Spark knowledge of large data collections

Spark iterative calculation is based on a frame memory for operation of a particular set of data require multiple applications. The more often the need for repeated operations, the greater the amount of data required to read, the greater the benefit, the amount of data-intensive computing small but larger occasions, benefit from relatively small (large database schema that is considering whether to use Spark an important factor).

1. What is the core of Spark?

RDD is a basic abstraction of Spark, abstract use of distributed-memory, so as to achieve an abstract set of operations to the local operation of the distributed data sets achieved. Spark RDD also very core of things, it represents has been partitioned, immutable and can be operated in parallel collection of data of different sets corresponding to different data formats RDD achieved.

RDD must be serializable. RDD can cache in memory, the result of each operation after the RDD data set can be stored in memory, the next operation can be input directly from memory, eliminating the need for a lot of disk IO operations MapReduce. This iteration of the more common machine learning algorithms, interactive data mining, the efficiency gains is relatively large.

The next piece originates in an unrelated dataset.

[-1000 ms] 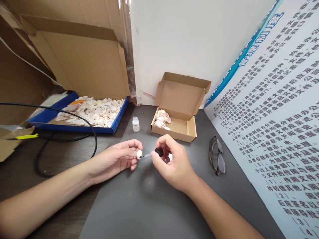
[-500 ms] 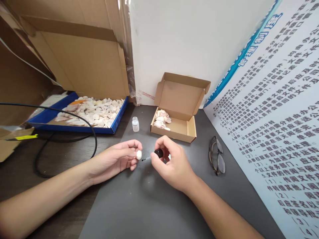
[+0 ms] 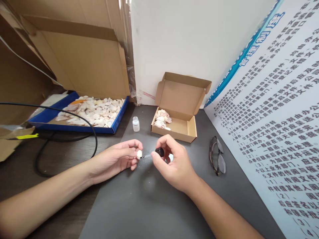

2. What are the applicable scene Spark?

Due to the nature of RDD, Spark kind of fine-grained application asynchronous status update is not applicable, such as web crawlers and index the web service is stored or incremental. For the application of the model is that incremental changes are not suitable. Spark of general applicability compare a wide range of more generic.

3, Spark supported programming languages ​​are there?

Spark exposed through the operation of RDD programming language integrated manner, and similar DryadLINQ FlumeJava, each data set is represented as an object RDD, the operation of the operation data set to represent the object pair RDD. Spark major programming languages ​​supported are Scala, java, python.

Scala

Spark using Scala to develop, use Scala programming language as the default. Spark writing program is much simpler than writing Hadoop MapReduce program, SparK provides Spark-Shell, you can test the program in Spark-Shell.

Java

Spark supports Java programming, but for the use of Java, there is no such convenient tool Spark-Shell, and other Scala programming is the same, because the language is on the JVM, Scala can interoperate with Java, Java programming interface is actually on Scala package.

Python

Spark now also provides the Python programming interface, Spark implemented using py4j java python with interoperability so implemented using programs written in python Spark. Spark also offers pyspark, a Spark of python shell, can be written in Python interactive manner Spark program.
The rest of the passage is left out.